**About this task:**
Would you return, word for word, the lines of the data below from the line with "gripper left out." through the line with "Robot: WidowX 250", and no others?
[[ Provided records, beginning ]]
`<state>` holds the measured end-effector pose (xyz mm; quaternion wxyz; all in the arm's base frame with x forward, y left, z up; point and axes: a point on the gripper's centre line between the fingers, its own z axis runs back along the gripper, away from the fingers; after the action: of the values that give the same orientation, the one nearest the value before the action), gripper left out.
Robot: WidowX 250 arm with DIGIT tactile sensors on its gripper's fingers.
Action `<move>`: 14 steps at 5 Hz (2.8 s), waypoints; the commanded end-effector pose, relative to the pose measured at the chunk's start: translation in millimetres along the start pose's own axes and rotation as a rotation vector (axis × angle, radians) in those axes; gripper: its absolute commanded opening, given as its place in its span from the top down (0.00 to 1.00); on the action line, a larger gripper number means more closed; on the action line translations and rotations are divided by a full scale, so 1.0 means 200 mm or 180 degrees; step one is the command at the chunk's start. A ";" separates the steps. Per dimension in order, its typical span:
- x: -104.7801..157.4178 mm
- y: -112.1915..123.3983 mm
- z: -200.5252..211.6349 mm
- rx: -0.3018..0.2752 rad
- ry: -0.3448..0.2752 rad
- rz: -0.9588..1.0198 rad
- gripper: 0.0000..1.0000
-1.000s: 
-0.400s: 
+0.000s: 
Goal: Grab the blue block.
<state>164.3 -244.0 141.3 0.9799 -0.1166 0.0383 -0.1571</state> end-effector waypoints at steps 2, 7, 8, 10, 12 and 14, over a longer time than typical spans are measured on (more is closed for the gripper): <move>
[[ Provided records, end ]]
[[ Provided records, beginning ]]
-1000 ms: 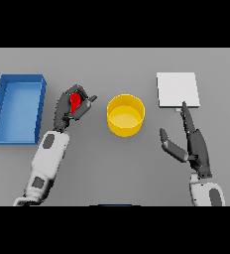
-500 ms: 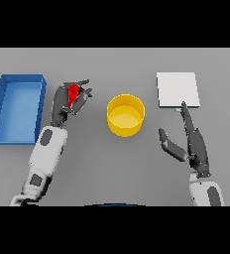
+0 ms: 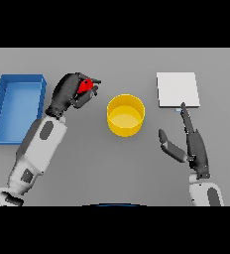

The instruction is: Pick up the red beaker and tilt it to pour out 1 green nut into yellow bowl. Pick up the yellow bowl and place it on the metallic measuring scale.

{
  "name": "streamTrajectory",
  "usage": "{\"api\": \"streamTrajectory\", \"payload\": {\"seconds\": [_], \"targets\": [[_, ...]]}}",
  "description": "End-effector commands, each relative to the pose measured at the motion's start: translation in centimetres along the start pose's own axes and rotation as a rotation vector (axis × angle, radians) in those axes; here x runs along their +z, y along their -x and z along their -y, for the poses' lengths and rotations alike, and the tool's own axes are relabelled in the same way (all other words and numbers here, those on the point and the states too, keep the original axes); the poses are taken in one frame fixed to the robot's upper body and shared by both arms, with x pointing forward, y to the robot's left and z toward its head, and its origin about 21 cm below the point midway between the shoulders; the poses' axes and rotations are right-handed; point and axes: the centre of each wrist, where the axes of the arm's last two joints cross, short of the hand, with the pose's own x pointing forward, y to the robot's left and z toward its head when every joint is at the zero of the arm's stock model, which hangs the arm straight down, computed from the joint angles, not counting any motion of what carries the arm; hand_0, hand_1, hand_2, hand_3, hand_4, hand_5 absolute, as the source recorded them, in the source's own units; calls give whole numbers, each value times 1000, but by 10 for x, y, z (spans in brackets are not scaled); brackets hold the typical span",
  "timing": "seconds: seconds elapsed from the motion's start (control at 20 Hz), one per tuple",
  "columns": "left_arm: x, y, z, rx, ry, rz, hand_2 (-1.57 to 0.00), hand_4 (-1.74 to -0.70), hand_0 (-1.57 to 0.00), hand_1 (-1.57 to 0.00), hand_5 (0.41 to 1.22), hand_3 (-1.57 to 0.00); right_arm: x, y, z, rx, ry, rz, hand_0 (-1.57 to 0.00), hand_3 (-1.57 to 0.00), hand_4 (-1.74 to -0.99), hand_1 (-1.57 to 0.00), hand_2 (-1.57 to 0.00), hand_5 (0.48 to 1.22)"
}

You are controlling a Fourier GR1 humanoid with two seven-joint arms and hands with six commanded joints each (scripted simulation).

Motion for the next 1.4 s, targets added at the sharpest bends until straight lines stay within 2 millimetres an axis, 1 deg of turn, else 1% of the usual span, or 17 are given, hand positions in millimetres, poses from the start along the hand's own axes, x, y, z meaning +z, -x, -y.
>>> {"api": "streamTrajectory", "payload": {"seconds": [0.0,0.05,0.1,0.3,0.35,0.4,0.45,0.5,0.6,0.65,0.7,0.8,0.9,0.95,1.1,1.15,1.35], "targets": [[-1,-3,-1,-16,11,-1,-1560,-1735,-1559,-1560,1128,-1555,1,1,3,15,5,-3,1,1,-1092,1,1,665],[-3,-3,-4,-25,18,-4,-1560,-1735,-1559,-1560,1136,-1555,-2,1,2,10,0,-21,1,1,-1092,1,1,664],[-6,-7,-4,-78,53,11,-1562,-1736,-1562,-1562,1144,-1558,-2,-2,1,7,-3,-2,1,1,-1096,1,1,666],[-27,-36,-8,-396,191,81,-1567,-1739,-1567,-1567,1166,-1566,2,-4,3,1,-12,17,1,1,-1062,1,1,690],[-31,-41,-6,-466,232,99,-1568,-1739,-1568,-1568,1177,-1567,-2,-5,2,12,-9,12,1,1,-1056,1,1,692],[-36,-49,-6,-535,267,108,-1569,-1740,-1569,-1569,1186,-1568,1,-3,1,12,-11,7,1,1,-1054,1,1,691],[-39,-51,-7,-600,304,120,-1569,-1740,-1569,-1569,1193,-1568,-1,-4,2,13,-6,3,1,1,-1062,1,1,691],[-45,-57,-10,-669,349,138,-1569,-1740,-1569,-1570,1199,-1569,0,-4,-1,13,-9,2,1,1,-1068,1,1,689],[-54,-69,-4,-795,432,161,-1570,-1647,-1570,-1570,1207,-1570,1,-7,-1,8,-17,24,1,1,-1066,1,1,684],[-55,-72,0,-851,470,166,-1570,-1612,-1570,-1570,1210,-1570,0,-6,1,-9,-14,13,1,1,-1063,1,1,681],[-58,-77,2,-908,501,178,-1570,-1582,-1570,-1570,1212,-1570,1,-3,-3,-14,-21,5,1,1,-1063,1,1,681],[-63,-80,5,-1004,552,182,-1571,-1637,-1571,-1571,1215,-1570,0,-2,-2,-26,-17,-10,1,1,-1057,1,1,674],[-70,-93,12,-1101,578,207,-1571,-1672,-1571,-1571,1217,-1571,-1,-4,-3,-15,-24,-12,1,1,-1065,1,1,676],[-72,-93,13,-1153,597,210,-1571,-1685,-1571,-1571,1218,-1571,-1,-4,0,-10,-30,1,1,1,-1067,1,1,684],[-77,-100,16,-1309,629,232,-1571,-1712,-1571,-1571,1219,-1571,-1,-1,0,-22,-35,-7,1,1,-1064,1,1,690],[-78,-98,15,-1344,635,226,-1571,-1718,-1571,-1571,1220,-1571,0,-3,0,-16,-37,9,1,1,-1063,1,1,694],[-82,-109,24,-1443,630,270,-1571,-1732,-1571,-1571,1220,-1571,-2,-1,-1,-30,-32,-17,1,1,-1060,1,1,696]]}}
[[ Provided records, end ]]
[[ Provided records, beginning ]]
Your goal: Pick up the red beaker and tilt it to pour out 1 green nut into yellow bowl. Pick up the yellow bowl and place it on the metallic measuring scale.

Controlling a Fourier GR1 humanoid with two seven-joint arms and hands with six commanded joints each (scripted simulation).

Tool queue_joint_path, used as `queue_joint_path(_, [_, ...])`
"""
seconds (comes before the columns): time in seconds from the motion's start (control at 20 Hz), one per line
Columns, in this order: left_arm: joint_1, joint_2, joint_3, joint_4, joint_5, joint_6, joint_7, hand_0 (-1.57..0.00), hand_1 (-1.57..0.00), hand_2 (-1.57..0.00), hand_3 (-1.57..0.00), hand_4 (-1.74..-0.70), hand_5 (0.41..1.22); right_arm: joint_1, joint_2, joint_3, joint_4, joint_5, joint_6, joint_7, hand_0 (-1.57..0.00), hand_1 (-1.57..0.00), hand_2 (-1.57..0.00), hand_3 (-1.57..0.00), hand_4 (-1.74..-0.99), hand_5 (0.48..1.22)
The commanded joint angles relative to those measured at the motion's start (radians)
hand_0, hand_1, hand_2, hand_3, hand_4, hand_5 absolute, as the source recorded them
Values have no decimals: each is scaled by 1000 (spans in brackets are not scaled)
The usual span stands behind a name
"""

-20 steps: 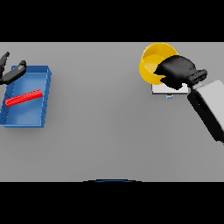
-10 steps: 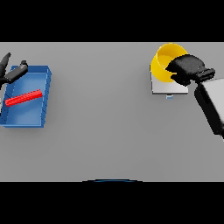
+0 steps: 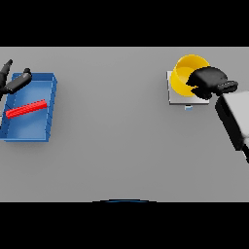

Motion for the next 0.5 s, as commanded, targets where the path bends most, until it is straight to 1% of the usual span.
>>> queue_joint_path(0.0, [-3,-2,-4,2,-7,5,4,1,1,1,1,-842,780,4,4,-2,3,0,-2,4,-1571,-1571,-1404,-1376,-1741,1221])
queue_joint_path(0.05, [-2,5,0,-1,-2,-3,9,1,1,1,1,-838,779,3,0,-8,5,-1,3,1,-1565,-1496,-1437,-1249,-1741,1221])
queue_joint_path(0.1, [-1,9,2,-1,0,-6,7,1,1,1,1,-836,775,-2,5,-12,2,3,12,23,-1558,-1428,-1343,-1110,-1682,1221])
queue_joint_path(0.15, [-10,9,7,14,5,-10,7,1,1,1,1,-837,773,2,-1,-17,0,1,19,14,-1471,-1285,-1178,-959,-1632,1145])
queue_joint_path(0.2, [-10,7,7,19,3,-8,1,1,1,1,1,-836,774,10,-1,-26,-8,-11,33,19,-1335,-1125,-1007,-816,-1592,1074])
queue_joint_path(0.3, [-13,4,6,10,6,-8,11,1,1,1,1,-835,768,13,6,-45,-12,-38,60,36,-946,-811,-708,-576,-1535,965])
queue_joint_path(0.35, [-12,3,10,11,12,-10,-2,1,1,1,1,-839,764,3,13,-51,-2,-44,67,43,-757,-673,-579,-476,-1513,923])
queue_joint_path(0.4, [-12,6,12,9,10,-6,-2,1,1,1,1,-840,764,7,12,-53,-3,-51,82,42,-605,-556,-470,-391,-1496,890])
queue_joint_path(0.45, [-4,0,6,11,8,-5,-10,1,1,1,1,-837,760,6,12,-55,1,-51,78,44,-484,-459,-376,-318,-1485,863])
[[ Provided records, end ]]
**Problem solution:**
`<state>` holds the measured end-effector pose (xyz mm; quaternion wxyz; all in the arm's base frame with x forward, y left, z up; point and axes: a point on the gripper's centre line between the fingers, its own z axis runs back along the gripper, away from the fingers; after the action: of the values that give the same orientation, the one nearest the value before the action), gripper left out.
Robot: WidowX 250 arm with DIGIT tactile sensors on its gripper's fingers.

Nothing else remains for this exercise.